A 19-year-old woman born to a Norwegian family that founded their wealth in the tobacco industry has inherited the title of world’s youngest billionaire.
Alexandra Andresen made Forbes’ list of the richest people in the world this year after she inherited a $1.2 billion fortune from her father, Johan F. Andresen.
According to the Telegraph, the young Andresen is a professional dressage rider who now resides in Germany to pursue a career as a competitive horse rider.
Forbes compiled a ranking of the people around the world who are worth at least a billion dollars. Andresen and her older sister Katharina, 20, made Forbes’ list for the first time and landed a spot as the 1,476th and 1,475th richest people in the world, respectively, out of 1,810 people on the list.
Katharina is the second youngest on the list while the third youngest billionaire is 22-year-old Gustav Magnar Witzoe. Kerry Dolan, assistant managing editor of Forbes, told the Telegraph:
“Their fortune is all inherited, but it is remarkable that the three youngest billionaires on the list are Norwegian.”
According to Dolan, fortunes in Scandinavian cultures are often passed down to the younger generation earlier than in other countries as a means of engaging them in the family business. She also speculates that there are tax reasons for the transfer of cash.
In an interview on her company website, Andresen discussed her family wealth and her definition of success. She said:
“I feel a great responsibility. In a way I think that i have not made me deserving of this, while I want to help develop Ferd and make it even better. Finding a way to give something back, I think is difficult. The fact that my family has resources has given me many opportunities, especially in the riding, because it requires a lot of capital. But it is not enough to have money to succeed.”
The Andresen sisters inherited their fortune after their father transferred his stake in Norway’s conglomerate company, Ferd Holdings, to them in 2007. The family founded their fortune in the tobacco industry thanks to her great, great, great grandfather who started what would become Norway’s leading cigarette producer in 1849.
The company was sold for $500 million in 2005 for ethical reasons and the wealth was invested in property and hedge funds. Ferd Holdings, which was owned by their father, operates in a number of businesses including real estate and private equity. Their father gave 80% of the shares in his company to his two daughters two years later.
Andresen and her sister made Forbes’ list this year as they were required to publish their tax returns after reaching the age of 17.

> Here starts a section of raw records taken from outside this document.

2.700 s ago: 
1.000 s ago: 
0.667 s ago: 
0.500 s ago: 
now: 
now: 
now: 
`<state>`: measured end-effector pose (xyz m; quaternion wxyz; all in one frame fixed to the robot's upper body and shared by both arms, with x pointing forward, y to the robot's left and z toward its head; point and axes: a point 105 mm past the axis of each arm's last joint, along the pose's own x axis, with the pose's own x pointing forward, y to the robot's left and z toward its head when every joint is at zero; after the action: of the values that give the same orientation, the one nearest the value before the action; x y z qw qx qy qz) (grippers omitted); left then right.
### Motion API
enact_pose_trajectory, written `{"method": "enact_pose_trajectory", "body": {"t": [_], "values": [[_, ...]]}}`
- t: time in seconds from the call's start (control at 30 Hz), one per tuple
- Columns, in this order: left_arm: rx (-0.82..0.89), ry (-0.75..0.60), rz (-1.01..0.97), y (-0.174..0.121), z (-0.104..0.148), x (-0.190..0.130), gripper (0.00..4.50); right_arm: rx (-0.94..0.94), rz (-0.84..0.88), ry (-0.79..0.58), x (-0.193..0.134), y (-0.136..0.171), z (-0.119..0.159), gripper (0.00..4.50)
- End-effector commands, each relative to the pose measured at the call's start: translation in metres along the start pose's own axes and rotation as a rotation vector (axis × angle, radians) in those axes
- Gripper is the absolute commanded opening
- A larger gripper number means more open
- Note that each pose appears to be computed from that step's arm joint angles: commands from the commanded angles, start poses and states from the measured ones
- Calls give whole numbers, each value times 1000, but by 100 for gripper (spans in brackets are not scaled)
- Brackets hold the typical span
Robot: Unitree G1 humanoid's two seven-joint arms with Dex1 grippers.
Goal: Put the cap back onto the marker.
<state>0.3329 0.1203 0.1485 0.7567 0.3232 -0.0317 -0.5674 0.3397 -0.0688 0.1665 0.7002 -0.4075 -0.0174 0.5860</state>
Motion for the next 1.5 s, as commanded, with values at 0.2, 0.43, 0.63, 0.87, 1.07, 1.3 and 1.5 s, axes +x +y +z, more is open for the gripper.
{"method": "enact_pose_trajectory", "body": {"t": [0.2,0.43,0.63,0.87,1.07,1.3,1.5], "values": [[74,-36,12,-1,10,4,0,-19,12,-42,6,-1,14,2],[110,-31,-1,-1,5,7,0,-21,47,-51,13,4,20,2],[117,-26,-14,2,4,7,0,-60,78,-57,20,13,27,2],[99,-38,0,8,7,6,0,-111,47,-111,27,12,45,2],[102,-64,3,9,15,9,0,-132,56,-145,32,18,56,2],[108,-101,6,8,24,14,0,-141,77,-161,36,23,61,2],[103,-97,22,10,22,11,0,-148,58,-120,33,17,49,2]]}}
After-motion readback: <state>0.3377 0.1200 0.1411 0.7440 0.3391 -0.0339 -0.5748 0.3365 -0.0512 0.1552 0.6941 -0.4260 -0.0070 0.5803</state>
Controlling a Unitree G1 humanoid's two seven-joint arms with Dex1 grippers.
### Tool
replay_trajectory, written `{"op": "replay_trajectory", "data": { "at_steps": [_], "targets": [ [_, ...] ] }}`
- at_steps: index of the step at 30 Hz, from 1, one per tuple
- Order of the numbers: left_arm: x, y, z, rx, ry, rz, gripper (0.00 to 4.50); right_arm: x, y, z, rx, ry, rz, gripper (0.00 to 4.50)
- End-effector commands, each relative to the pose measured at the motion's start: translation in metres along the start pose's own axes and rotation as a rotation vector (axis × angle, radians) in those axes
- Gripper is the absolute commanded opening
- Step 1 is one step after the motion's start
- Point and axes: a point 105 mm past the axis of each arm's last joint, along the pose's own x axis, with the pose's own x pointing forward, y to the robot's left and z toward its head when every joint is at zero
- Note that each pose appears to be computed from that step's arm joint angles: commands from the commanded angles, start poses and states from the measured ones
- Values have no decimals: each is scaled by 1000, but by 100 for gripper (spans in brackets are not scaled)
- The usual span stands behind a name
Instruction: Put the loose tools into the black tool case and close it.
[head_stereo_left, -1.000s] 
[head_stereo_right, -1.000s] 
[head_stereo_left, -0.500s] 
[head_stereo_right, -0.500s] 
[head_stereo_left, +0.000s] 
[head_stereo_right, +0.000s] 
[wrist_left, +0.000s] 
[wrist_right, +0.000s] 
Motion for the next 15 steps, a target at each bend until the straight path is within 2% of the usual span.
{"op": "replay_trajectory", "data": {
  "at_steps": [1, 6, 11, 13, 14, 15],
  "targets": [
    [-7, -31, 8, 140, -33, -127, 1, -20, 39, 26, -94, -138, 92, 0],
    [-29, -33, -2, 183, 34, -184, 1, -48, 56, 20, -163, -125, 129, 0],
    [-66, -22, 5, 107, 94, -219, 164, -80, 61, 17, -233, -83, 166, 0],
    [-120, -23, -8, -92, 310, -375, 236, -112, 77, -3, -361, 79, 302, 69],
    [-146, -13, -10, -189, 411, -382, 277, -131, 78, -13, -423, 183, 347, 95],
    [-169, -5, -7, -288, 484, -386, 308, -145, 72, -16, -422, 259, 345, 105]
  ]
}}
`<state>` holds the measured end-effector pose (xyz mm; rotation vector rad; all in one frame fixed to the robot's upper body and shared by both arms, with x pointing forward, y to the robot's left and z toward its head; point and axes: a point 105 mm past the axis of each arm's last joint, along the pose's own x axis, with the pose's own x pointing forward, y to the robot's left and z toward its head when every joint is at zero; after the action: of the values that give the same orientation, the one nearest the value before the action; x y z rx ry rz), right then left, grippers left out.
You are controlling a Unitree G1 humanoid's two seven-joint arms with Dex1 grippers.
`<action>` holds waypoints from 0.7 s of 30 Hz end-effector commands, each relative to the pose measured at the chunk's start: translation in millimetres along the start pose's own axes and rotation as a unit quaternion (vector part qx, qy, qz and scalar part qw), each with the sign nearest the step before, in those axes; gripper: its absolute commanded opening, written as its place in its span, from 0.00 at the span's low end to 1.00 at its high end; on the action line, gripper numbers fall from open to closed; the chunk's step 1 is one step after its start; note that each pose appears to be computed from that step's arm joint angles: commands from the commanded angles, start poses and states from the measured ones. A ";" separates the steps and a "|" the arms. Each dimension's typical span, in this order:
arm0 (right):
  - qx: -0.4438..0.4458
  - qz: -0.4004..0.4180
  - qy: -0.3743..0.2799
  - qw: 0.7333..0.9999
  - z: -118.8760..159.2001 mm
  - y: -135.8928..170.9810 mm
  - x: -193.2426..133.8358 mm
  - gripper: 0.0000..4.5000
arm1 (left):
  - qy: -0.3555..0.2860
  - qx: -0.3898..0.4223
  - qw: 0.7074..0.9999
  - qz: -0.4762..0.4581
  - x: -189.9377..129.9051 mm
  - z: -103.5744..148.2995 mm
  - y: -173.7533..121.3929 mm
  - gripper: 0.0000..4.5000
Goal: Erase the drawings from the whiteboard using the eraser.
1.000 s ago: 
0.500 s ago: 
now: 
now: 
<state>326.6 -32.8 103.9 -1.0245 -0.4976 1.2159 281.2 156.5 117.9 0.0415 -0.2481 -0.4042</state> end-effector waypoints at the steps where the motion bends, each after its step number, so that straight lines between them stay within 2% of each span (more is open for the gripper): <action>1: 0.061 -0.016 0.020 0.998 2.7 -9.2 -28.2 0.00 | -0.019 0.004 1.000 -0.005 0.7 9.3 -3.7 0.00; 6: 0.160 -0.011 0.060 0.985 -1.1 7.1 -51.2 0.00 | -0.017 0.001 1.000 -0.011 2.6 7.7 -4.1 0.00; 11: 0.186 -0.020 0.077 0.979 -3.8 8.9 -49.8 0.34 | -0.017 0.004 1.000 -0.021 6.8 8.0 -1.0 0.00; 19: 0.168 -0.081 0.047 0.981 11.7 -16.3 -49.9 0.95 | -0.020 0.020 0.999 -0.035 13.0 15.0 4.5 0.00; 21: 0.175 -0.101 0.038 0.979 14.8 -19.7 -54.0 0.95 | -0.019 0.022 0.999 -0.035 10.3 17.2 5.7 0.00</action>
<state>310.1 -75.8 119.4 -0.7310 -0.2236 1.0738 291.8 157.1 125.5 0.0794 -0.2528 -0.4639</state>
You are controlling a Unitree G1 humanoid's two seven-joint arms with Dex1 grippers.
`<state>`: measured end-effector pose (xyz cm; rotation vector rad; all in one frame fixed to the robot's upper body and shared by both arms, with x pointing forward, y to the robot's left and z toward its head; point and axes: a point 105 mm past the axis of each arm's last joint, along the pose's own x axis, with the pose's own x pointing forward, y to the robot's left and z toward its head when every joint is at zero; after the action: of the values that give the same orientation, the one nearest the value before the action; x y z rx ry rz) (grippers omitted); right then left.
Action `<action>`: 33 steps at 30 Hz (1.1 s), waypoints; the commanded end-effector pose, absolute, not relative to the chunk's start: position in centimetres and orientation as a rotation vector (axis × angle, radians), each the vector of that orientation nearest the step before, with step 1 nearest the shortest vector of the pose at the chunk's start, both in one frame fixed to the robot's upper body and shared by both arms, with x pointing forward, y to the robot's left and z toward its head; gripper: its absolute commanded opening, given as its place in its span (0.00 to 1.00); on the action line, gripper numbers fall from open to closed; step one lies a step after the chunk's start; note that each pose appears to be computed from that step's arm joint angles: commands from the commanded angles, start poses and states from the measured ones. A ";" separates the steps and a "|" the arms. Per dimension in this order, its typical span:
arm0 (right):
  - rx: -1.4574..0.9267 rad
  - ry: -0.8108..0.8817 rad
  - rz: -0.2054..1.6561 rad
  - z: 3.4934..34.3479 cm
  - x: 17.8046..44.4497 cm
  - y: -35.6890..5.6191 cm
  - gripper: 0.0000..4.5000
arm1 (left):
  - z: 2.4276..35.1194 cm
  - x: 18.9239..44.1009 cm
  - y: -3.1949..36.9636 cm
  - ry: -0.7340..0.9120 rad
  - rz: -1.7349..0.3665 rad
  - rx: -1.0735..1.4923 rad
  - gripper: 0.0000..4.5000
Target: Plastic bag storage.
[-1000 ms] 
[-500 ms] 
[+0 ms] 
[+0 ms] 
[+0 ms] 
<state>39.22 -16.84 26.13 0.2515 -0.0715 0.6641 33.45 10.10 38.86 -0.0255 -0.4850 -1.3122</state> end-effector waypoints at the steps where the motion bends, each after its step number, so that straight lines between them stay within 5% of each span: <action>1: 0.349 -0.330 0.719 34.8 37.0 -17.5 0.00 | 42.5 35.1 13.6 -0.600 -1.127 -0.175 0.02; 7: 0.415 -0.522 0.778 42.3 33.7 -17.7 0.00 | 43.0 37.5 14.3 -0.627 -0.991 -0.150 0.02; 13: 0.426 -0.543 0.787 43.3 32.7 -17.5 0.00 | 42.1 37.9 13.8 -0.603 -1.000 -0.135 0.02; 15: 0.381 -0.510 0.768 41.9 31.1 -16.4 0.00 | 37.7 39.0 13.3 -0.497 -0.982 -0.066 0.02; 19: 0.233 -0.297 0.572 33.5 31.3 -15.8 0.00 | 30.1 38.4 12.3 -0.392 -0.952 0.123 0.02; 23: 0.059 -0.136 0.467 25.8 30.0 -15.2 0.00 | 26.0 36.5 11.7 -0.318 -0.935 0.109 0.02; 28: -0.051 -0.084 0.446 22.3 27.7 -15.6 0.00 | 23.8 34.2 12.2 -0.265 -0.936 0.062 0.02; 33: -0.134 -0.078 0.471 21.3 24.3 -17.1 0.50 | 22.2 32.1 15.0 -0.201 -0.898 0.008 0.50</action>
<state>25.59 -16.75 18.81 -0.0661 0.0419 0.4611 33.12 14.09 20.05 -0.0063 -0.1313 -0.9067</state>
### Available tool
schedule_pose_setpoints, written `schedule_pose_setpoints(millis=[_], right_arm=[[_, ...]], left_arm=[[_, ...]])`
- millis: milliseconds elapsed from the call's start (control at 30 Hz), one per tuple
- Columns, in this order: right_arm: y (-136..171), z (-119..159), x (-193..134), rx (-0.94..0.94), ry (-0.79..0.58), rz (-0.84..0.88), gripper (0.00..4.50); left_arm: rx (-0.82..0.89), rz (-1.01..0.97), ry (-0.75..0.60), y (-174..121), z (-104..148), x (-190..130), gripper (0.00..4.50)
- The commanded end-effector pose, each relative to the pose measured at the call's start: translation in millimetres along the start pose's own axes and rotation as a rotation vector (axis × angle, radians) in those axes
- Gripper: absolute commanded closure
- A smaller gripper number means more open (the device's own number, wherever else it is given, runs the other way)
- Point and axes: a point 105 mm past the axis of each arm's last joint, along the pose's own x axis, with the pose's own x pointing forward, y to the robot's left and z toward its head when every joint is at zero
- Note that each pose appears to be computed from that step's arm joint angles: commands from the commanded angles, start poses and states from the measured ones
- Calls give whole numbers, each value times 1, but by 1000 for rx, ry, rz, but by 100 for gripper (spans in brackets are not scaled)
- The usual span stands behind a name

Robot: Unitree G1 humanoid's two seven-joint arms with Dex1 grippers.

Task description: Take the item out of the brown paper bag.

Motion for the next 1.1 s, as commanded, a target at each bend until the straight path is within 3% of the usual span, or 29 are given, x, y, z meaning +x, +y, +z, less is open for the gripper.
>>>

Their personal finances became a matter of public knowledge and the two made Forbes’ list for the first time.
The teenage billionaire and equestrian revealed during an interview last year with Ferd’s corporate magazine that they are quite money conscious. Andresen said:
“I actually save all the time, I have always done. I save when I get my weekly allowance, and I save the cash prizes I win in competitions or if I get money as a gift for my birthday. It means I can buy myself things I really want, like a bag or a pair of shoes, without having to ask mum or dad for money.”
Her older sister Katharina admits that there are some negatives and positives in being in such a wealthy family. Both sisters lead pretty private lives and they are cautious about their relationships with others. She said:
“There is a lot of pressure and awkward questions. Our name is so associated with money that is always the subject of questions … “
“It has been important for me when I get to know new people, so that they see me and not the money. I have to see how the person is before I let them get close to me.”
Andresen is an international competitive horseback rider who has won a number of awards on her horse, Belamour, at the European Young Riders Championships in 2013 and 2014. She is believed to be dating Joachim Tollefsen, 24, a Norwegian professional mixed martial arts fighter.